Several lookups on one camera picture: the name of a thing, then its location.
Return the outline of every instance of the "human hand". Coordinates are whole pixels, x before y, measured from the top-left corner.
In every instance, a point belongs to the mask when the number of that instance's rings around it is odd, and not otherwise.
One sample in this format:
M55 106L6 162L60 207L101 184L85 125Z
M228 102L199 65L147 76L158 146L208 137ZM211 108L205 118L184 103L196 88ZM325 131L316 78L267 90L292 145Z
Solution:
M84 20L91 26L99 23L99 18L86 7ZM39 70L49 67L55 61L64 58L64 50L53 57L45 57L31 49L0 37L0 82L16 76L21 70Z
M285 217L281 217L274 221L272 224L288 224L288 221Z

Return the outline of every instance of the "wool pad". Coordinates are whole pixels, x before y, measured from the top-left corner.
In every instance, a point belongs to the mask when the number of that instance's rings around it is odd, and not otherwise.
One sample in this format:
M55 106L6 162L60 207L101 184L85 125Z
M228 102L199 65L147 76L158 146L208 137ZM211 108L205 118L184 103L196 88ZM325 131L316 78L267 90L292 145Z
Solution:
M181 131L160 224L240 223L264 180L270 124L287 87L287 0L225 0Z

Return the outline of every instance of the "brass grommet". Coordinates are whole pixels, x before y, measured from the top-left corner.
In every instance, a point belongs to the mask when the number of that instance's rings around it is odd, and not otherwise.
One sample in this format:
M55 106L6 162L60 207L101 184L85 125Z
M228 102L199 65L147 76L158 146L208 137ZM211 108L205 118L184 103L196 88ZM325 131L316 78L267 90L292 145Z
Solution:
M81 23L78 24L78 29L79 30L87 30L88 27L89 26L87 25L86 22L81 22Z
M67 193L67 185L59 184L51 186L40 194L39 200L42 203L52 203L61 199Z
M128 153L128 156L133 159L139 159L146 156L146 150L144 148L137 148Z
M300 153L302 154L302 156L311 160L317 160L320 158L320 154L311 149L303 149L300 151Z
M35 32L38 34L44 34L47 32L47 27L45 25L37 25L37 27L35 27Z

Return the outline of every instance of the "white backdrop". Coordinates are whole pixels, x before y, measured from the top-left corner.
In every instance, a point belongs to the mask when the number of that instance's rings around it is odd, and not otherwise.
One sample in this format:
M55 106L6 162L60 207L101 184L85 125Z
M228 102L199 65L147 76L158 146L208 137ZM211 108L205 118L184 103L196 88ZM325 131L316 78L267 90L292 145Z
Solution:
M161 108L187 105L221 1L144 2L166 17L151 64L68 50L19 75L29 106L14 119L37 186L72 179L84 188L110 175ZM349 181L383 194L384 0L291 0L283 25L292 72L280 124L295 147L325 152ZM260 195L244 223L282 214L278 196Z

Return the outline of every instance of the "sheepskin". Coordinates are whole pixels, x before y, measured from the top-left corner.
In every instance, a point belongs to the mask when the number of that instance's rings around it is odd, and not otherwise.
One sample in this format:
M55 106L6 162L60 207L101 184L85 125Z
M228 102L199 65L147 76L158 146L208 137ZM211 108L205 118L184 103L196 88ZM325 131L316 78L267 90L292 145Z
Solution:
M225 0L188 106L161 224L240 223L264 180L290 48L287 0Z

> [WHAT TO DO] Return all entries exactly.

> [EXERCISE SOLUTION]
Several lookups on one camera picture: the name of a thing, then its location.
Return the outline of every instance of the "human hand". Coordinates are whole pixels, x before y, measured from the top-left corner.
In every instance, a point belongs to the mask when the number of that instance's rings around it is odd, and not otherwise.
One sample in this format:
M55 106L6 162L60 207L101 184L85 125Z
M228 102L199 65L147 76L158 146L208 137ZM211 108L205 118L184 103L196 88ZM325 131L316 78L267 90L292 145Z
Solution:
M84 20L91 26L99 23L99 18L86 7ZM39 70L49 67L55 61L64 58L64 50L53 57L45 57L31 49L0 37L0 82L16 76L21 70Z
M285 217L281 217L274 221L272 224L288 224L288 221Z

Return the outline of every instance of the "wool pad". Coordinates are whole pixels, x before y, measured from the top-left corner.
In every instance, a point belongs to the mask when the number of that instance's rings around it is odd, and not otherwise.
One sample in this format:
M55 106L6 162L60 207L101 184L85 125Z
M228 102L199 65L147 76L158 146L208 137ZM211 108L205 118L184 103L196 88ZM325 131L316 78L267 90L292 145Z
Solution:
M181 131L160 224L240 223L264 180L270 124L287 87L287 0L225 0Z

Return the outline of every instance of the "brass grommet". Coordinates are whole pixels, x before y, measured from the top-left corner.
In every instance, a point belongs to the mask when the number of that instance's rings around it is odd, and not otherwise.
One sample in this format:
M55 106L6 162L60 207L101 184L85 125Z
M228 102L199 65L147 76L158 146L208 137ZM211 108L205 118L184 103L196 88ZM325 131L316 78L267 90L292 145Z
Solution:
M81 23L78 24L78 29L79 30L87 30L88 27L89 26L87 25L86 22L81 22Z
M67 193L67 185L59 184L51 186L40 194L39 200L42 203L52 203L61 199Z
M128 153L128 156L133 159L139 159L146 156L146 150L144 148L137 148Z
M300 153L302 154L302 156L311 160L317 160L320 158L320 154L311 149L303 149L300 151Z
M35 32L38 34L44 34L47 32L47 27L45 25L37 25L37 27L35 27Z

Return the outline of every instance of the "white backdrop". Coordinates are whole pixels, x before y, measured from the top-left corner.
In every instance, a point belongs to the mask when the number of that instance's rings around it is odd, and not otherwise.
One sample in this format:
M55 106L6 162L60 207L101 184L85 125Z
M228 102L199 65L147 76L158 146L208 137ZM211 108L205 118L184 103L196 88ZM325 131L316 78L267 90L292 145Z
Solution:
M161 108L187 105L221 1L144 2L166 17L151 64L68 50L19 75L29 106L14 119L37 186L72 179L84 188L110 175ZM349 181L383 194L384 0L291 0L283 25L292 72L280 124L295 147L325 152ZM260 195L244 223L282 214L278 196Z

Return the outline of every instance of the "sheepskin". Coordinates are whole pixels, x before y, measured from the top-left corner.
In every instance, a point belongs to the mask when the number of that instance's rings around it is odd, and not otherwise.
One sample in this format:
M55 106L6 162L60 207L101 184L85 125Z
M228 102L199 65L147 76L158 146L208 137ZM211 108L205 118L184 103L196 88ZM325 131L316 78L267 90L292 145Z
Solution:
M225 0L188 106L161 224L240 223L264 180L290 48L287 0Z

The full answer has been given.